[PROBLEM STATEMENT]
Would you transcribe the listing that follows word for word, skipping pictures?

[COLLECTED MATERIAL]

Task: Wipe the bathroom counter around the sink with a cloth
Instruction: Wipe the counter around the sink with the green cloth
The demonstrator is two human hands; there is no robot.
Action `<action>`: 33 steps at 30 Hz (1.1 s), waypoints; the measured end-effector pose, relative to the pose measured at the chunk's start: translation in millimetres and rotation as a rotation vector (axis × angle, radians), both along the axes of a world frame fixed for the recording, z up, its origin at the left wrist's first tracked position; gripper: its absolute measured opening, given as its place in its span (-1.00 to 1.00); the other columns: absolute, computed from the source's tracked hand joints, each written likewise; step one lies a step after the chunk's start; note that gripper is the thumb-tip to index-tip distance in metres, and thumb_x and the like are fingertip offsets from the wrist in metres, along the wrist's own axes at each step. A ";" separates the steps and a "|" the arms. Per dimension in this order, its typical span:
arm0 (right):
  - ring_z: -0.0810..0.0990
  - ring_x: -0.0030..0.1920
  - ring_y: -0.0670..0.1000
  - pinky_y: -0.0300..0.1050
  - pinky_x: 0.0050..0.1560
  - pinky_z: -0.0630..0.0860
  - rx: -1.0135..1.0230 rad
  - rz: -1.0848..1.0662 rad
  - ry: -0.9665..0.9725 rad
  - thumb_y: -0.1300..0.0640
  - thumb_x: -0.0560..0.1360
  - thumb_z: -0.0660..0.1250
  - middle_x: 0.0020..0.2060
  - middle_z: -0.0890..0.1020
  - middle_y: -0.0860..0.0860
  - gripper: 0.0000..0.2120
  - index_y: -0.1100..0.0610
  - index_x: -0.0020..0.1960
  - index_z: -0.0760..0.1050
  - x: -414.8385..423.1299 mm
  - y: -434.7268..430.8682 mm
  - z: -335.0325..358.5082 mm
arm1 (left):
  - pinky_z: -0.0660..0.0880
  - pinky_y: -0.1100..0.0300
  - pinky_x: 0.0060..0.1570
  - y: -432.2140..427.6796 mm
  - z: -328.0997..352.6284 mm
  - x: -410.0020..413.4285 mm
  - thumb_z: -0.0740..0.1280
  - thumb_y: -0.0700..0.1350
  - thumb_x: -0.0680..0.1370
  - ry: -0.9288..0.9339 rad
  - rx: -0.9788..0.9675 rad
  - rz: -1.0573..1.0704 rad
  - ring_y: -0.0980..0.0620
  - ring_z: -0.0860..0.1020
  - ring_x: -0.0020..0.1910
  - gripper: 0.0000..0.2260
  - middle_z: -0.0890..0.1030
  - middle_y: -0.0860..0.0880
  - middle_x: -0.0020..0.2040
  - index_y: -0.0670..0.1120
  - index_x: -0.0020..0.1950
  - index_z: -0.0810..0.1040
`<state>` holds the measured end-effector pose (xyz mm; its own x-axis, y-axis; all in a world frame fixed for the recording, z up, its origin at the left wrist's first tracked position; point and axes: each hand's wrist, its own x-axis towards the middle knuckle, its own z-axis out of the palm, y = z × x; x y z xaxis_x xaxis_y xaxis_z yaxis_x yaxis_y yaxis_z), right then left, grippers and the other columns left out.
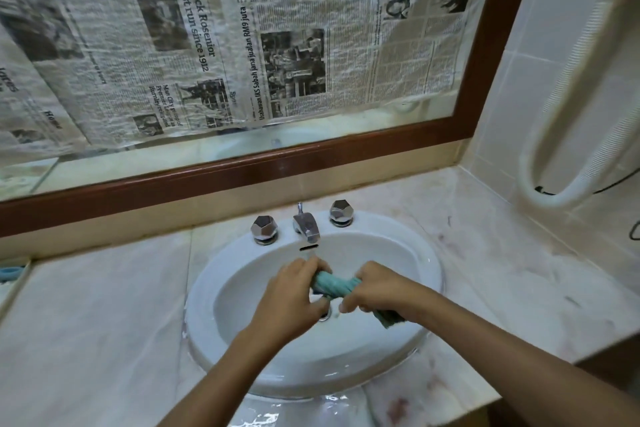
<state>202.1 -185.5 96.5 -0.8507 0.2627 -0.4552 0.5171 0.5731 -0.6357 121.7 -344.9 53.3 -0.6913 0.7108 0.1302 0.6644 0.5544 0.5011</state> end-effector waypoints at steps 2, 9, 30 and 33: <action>0.40 -0.40 -0.03 -0.16 -0.32 0.30 -0.192 -0.067 -0.027 0.06 0.37 0.48 -0.44 0.46 0.00 -0.76 0.11 -0.29 0.44 24.0 8.0 -12.6 | 0.44 0.18 0.02 0.0 -20.4 19.4 0.40 -0.05 0.43 -0.193 0.127 0.139 0.10 0.47 0.02 -0.60 0.47 0.12 0.07 0.23 0.16 0.34; 0.41 -0.28 -0.12 -0.32 -0.31 0.30 -0.006 -0.209 0.182 0.00 0.55 0.29 -0.20 0.38 0.02 -0.72 -0.01 -0.32 0.36 86.9 -2.9 -54.1 | 0.52 0.15 0.04 45.0 -27.6 102.8 0.27 0.14 0.57 -1.172 0.493 0.292 0.08 0.64 -0.04 -0.72 0.66 0.01 0.05 0.00 0.14 0.56; 0.67 -0.13 0.26 0.02 -0.22 0.64 -1.497 -0.906 0.426 0.12 -0.02 0.72 0.10 0.57 0.41 -0.12 0.39 0.22 0.52 186.1 79.8 -92.4 | 0.46 -0.07 0.18 147.4 -61.4 160.2 0.16 0.09 0.57 -1.643 0.741 0.341 -0.21 0.57 0.14 -0.52 0.64 -0.24 0.14 -0.24 0.27 0.52; 0.67 -0.25 0.24 0.02 -0.30 0.62 -1.381 -0.991 0.451 0.14 0.20 0.62 -0.09 0.63 0.39 -0.38 0.43 0.14 0.54 192.6 106.7 -85.4 | 0.40 0.02 -0.01 157.9 -65.2 153.8 0.12 0.13 0.62 -1.528 0.602 0.353 -0.07 0.58 -0.10 -0.60 0.71 -0.07 -0.06 -0.12 0.19 0.56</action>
<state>394.7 -78.7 11.0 -0.7345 0.3728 -0.5670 -0.0319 -0.8536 -0.5199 275.5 -187.0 -11.9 -0.5358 0.6063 -0.5877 -0.7049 0.0620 0.7066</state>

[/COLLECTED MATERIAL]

[SOLUTION TO THIS PROBLEM]
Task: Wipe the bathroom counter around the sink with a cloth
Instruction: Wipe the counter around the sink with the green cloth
The demonstrator is two human hands; there is no robot.
Action `<action>`: 33 steps at 30 Hz (1.1 s), waypoints; the measured end-effector pose, relative to the pose measured at the chunk's start: translation in millimetres and rotation as a rotation vector (axis × angle, radians), both along the axes of a world frame fixed for the recording, z up, its origin at the left wrist's first tracked position; gripper: its absolute measured opening, given as its place in its span (-1.00 to 1.00); the other columns: absolute, computed from the source's tracked hand joints, each written likewise; step one lies a step after the chunk's start; note that gripper is the thumb-tip to index-tip distance in metres, and thumb_x and the like are fingertip offsets from the wrist in metres, along the wrist's own axes at each step. A ";" separates the steps and a "|" the arms. Per dimension in this order, its typical span:
arm0 (right):
  - ring_z: -0.0810..0.0990
  - ring_x: -0.0030..0.1920
  - ring_y: -0.0670..0.1000
  - pinky_y: -0.0300..0.1050
  - pinky_x: 0.0050..0.1560
  - pinky_z: -0.0630..0.0860
  - rx: -1.0135..1.0230 rad
  - rz: -1.0848..1.0662 rad
  - ry: -0.9665..0.9725 rad
  - thumb_y: -0.1300..0.0640
  - thumb_x: -0.0560..0.1360
  - thumb_z: -0.0660..0.1250
  - middle_x: 0.0020..0.2060
  - middle_z: -0.0890..0.1020
  - middle_y: -0.0860..0.0860
  - gripper: 0.0000..0.2120
  - index_y: -0.1100..0.0610
  - index_x: -0.0020..0.1960
  - index_z: -0.0760..0.1050
  - x: -414.8385..423.1299 mm
  - y: -434.7268..430.8682 mm
  - z: -335.0325..358.5082 mm
arm1 (left):
  - pinky_z: -0.0660..0.0880
  - pinky_y: -0.1100..0.0300
  - pinky_x: 0.0060..0.1570
  - y: -432.2140..427.6796 mm
  - z: -328.0997..352.6284 mm
  - x: -410.0020..413.4285 mm
  - thumb_z: -0.0740..0.1280
  - thumb_y: -0.0700..0.1350
  - thumb_x: -0.0680..0.1370
  - ry: -0.9288..0.9339 rad
  - rx: -0.9788..0.9675 rad
  - rz: -1.0573..1.0704 rad
  - ring_y: -0.0980..0.0620
  - ring_z: -0.0860..0.1020
  - ring_x: -0.0020..0.1910
  - gripper: 0.0000..0.2260
  - middle_z: -0.0890..0.1030
  - middle_y: -0.0860..0.0880
  - middle_x: -0.0020..0.2040
  - index_y: -0.0670..0.1120
  - index_x: -0.0020..0.1950
  - index_z: -0.0810..0.1040
`<state>` holds the measured end-effector pose (xyz mm; its own x-axis, y-axis; all in a world frame fixed for the recording, z up, its origin at the left wrist's first tracked position; point and axes: each hand's wrist, its own x-axis towards the middle knuckle, its own z-axis out of the palm, y = z × x; x y z xaxis_x xaxis_y xaxis_z yaxis_x yaxis_y yaxis_z), right then left, grippers and the other columns left out.
<state>202.1 -185.5 96.5 -0.8507 0.2627 -0.4552 0.5171 0.5731 -0.6357 121.7 -344.9 53.3 -0.6913 0.7108 0.1302 0.6644 0.5544 0.5011</state> end-effector waypoints at steps 2, 9, 30 and 33: <action>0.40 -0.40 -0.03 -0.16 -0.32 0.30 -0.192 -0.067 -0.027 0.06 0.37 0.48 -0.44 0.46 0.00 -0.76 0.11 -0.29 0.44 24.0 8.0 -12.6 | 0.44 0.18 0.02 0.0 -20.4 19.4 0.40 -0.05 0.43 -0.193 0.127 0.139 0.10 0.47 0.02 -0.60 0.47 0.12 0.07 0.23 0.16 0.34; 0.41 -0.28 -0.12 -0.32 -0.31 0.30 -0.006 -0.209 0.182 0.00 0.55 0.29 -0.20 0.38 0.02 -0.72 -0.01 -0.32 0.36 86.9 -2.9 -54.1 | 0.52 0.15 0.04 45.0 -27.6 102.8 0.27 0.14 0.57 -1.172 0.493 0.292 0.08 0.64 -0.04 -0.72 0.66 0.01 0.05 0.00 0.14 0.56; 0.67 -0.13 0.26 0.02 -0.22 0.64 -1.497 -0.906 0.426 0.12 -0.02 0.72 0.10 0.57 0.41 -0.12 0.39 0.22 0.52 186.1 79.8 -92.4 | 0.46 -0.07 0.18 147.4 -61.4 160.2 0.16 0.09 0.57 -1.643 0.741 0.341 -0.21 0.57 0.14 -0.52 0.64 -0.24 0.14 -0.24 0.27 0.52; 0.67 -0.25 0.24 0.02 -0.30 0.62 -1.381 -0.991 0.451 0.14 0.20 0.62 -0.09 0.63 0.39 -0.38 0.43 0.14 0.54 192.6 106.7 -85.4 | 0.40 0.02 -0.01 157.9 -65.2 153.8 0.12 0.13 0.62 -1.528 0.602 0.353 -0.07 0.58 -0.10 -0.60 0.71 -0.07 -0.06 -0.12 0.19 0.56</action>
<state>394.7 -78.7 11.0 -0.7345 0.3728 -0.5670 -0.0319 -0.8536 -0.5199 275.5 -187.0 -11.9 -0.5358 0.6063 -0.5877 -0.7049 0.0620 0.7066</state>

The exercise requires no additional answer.